*EXERCISE DESCRIPTION*:
In which lines of the data does the string "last" appear? Copy every one.

*DATASET EXTRACT*:
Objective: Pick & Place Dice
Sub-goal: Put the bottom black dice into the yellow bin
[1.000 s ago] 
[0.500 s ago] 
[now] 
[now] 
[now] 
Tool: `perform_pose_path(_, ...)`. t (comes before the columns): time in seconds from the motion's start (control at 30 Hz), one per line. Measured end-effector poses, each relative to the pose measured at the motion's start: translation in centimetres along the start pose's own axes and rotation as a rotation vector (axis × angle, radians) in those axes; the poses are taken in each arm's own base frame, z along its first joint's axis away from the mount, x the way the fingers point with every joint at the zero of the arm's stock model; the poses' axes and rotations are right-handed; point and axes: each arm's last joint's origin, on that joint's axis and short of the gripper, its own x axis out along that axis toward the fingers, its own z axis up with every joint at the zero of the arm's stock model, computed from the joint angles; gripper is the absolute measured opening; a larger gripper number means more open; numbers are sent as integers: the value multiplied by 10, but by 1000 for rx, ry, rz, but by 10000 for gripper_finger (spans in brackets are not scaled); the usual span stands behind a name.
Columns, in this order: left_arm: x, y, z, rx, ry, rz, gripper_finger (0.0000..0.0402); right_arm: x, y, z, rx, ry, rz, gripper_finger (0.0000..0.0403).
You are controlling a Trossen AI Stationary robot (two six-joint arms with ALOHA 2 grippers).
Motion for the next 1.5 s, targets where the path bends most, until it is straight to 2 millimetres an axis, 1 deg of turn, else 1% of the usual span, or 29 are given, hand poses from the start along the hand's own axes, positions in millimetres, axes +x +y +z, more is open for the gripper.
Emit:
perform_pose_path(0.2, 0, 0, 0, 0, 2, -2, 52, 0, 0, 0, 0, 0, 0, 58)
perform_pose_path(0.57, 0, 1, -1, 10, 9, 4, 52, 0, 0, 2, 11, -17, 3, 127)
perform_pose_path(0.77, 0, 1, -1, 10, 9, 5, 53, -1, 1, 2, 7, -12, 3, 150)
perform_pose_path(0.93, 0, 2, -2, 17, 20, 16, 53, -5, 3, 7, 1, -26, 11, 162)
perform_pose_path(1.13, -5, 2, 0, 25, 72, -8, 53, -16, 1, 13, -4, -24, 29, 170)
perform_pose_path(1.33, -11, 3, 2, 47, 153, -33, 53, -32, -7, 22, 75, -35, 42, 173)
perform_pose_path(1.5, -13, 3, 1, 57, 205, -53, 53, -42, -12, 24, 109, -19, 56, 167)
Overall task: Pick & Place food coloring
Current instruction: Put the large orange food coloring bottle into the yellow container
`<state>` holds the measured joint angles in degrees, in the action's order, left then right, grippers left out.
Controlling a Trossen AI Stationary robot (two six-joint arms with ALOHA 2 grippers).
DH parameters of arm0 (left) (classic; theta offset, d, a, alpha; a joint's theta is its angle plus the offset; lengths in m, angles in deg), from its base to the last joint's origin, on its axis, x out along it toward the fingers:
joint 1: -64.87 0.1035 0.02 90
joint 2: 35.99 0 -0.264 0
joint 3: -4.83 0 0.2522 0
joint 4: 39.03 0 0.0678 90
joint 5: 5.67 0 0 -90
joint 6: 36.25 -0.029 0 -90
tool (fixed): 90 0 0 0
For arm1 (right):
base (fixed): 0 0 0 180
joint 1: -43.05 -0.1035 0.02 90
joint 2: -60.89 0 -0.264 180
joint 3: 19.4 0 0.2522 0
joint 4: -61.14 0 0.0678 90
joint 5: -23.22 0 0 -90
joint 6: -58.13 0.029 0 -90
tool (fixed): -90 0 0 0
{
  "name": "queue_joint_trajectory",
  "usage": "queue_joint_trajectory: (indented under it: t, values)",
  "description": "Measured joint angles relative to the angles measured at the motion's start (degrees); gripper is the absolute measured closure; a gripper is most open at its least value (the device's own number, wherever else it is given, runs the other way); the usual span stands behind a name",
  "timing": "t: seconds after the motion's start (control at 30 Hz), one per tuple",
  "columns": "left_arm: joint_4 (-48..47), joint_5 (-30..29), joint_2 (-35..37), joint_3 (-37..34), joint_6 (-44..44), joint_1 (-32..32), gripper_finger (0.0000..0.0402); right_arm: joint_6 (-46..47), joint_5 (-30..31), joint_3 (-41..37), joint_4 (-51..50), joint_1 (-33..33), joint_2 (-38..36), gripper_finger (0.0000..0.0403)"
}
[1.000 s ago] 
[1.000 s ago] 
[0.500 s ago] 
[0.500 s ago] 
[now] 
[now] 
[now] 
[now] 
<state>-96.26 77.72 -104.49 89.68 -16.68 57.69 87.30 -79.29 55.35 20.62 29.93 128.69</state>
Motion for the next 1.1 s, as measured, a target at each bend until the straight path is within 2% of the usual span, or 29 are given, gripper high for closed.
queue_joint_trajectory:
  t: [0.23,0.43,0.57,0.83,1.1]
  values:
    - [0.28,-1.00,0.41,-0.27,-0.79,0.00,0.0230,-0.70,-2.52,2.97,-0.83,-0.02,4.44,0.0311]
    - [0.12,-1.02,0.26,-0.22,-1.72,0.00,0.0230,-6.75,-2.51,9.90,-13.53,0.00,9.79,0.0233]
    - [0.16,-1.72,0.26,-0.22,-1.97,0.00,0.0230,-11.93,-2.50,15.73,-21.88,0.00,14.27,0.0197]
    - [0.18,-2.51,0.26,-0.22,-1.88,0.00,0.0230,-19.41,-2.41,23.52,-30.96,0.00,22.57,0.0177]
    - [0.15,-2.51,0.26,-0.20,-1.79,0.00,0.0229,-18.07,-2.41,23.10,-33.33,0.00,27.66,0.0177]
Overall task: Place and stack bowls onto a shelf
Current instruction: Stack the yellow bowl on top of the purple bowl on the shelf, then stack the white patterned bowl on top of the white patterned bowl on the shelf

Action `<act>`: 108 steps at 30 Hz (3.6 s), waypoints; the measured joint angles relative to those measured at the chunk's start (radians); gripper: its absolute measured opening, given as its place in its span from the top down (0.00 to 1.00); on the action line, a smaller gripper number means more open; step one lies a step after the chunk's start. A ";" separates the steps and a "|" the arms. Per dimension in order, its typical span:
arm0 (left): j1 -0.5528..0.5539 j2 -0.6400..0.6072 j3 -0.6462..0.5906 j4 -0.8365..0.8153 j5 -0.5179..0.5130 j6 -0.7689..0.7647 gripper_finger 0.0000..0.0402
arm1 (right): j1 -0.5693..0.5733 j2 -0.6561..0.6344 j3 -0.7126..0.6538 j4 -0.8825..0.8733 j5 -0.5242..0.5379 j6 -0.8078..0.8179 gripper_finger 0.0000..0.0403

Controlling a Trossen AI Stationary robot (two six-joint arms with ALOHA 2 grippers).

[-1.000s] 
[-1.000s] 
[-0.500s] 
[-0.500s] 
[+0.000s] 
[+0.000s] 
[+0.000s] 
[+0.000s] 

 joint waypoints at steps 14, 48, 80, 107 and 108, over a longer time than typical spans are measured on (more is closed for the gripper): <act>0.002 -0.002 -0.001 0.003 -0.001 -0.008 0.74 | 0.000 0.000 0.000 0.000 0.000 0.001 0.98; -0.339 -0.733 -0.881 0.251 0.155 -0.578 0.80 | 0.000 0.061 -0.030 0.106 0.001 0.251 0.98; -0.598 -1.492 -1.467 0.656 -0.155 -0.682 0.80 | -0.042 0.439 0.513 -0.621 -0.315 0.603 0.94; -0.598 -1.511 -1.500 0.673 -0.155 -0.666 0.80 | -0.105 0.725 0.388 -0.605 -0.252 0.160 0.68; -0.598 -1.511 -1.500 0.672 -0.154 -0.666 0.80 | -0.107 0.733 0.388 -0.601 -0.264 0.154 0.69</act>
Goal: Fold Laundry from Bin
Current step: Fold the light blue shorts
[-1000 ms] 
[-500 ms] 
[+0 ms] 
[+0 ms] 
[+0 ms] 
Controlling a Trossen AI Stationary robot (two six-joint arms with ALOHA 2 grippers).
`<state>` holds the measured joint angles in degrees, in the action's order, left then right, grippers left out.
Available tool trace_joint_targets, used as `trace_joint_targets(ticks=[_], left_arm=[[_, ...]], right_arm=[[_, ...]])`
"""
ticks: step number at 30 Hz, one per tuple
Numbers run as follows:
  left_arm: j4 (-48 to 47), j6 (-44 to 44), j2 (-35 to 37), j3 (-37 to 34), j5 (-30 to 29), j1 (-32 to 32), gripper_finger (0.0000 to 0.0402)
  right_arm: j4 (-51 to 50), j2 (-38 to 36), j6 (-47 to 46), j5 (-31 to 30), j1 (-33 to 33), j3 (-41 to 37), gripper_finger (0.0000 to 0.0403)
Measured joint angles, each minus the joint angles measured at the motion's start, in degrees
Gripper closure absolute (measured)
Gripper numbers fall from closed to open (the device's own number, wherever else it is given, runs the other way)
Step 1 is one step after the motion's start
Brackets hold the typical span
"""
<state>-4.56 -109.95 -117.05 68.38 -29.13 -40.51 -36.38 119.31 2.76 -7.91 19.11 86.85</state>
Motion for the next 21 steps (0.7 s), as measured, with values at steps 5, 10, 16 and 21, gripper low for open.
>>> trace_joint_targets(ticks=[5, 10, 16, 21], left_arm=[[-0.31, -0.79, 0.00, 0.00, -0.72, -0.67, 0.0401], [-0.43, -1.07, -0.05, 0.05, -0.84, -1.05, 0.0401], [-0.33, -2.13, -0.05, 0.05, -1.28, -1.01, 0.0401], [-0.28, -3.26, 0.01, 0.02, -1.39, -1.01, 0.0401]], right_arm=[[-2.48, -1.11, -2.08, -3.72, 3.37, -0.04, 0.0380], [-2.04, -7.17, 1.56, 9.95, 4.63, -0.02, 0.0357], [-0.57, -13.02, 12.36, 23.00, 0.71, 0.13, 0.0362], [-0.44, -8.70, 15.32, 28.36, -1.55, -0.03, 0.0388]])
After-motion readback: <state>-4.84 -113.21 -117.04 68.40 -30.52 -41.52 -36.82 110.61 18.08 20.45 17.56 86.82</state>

*TASK ANSWER*:
Tool: `perform_pose_path(_, ...)`. t (comes before the columns): time in seconds from the motion's start (control at 30 Hz), one per line. Measured end-effector poses, each relative to the pose measured at the motion's start: translation in centimetres along the start pose's own axes and rotation as a rotation vector (axis × angle, radians) in those axes; the poses are taken in each arm's own base frame, z along its first joint's axis away from the mount, x the way the fingers point with every joint at the zero of the arm's stock model; the poses' axes and rotations are right-handed; point and axes: each arm's last joint's origin, on that joint's axis and short of the gripper, its own x axis out along that axis toward the fingers, its own z axis up with every joint at the zero of the arm's stock model, computed from the joint angles; gripper is the absolute measured opening; a larger gripper number means more open; numbers are sent as integers: the value multiplied by 10, but by 1000 for rx, ry, rz, but by 10000 for gripper_finger (spans in brackets are not scaled); the usual span stands behind a name.
DH parameters of arm0 (left) (classic; theta offset, d, a, alpha; a joint's theta is its angle plus the offset; lengths in m, angles in deg), from its base to the last joint's origin, on its axis, x out along it toward the fingers:

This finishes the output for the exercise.